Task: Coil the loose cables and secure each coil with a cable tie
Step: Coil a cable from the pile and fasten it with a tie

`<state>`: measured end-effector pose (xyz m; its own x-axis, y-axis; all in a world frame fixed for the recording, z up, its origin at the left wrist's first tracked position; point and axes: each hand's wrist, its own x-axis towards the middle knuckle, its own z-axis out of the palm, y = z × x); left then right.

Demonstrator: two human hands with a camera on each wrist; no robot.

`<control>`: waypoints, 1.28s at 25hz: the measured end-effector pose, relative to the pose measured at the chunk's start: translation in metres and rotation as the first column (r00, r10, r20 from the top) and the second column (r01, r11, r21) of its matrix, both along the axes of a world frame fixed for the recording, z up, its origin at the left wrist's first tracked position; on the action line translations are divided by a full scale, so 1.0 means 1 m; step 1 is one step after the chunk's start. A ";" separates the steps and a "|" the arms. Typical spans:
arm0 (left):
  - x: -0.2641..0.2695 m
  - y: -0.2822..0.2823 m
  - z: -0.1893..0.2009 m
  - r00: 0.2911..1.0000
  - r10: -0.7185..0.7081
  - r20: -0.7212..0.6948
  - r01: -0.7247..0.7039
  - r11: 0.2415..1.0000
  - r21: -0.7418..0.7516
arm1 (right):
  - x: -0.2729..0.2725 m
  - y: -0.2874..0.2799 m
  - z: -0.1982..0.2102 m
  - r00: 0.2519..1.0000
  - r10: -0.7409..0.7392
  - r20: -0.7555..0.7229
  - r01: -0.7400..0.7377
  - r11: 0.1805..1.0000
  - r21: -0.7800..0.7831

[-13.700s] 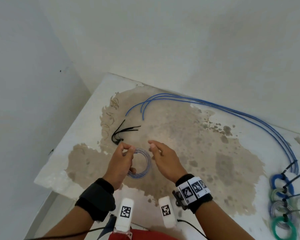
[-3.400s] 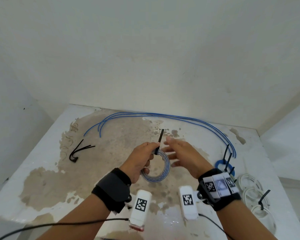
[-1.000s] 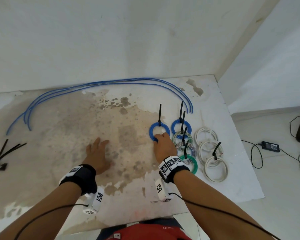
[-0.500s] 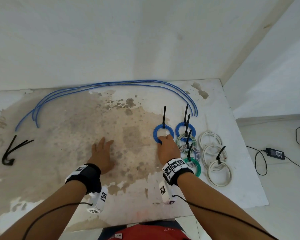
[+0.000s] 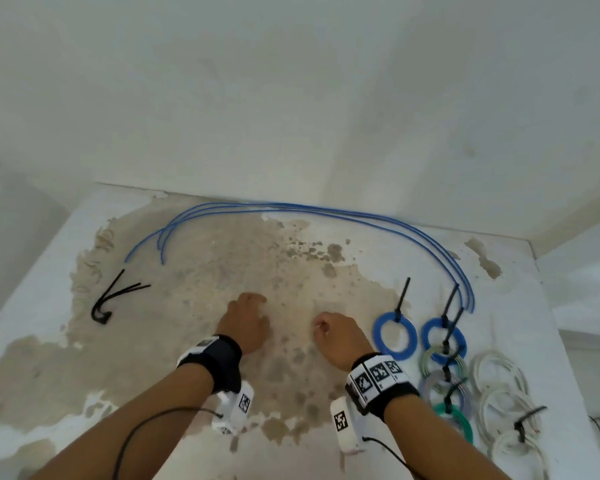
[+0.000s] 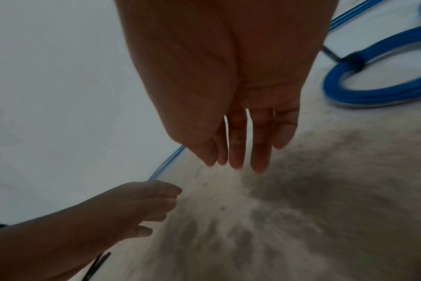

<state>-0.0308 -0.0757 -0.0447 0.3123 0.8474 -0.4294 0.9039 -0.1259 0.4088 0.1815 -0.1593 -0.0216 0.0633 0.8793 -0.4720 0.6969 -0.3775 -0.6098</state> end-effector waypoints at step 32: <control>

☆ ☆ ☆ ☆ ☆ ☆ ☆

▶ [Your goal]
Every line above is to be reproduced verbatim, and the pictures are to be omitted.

▶ [Your response]
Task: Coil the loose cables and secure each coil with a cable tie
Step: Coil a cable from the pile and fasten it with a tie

`<state>`: measured end-effector pose (xyz m; its own x-axis, y-axis; all in a world frame fixed for the recording, z up, its origin at the left wrist's first tracked position; point and axes: each hand's wrist, its own x-axis towards the middle knuckle, its own z-axis out of the palm, y = z × x); left then right.

Demonstrator: two human hands with a camera on each wrist; no robot.

`<control>`: waypoints, 1.28s at 25hz: the measured end-effector pose, relative to the pose measured at the chunk's start: translation in metres and rotation as the first column (r00, r10, r20 from the top) and the second column (r01, r11, r21) of its matrix, both along the axes of a world frame fixed for the recording, z up, its origin at the left wrist's first tracked position; on the action line translations are divided by a full scale, so 1.0 means 1 m; step 1 is one step after the chunk's start. A ";" separates the steps and a "|" the arms. Typical spans:
arm0 (left):
  - x: -0.2641..0.2695 m
  - y: -0.2822..0.2823 m
  - z: -0.1893..0.2009 m
  - r00: 0.2911..1.0000
  - r10: -0.7185..0.7081
  - r20: -0.7212..0.6948
  - r01: -0.7247..0.7039
  - r11: 0.2415..1.0000
  - r21: -0.7418..0.7516
arm1 (right):
  - x: -0.2729..0.2725 m
  - y: -0.2874..0.2799 m
  - z: -0.1982..0.2102 m
  - r00: 0.2519..1.0000
  - r10: -0.7409..0.7392
  - r20: -0.7555..0.7229
  - r01: -0.7400..0.7377
  - r11: 0.1805..1.0000
  - r21: -0.7800..0.7831

[-13.700s] 
[-3.400s] 
[-1.000s] 
[-0.500s] 
[+0.000s] 
[+0.000s] 

<state>-0.0308 -0.0757 -0.0447 0.3123 0.8474 -0.4294 0.9039 -0.1259 0.4088 0.1815 -0.1593 -0.0216 0.0633 0.8793 -0.4720 0.6969 -0.3775 -0.6098</state> end-effector waypoints at step 32: <control>

This exercise requires no additional answer.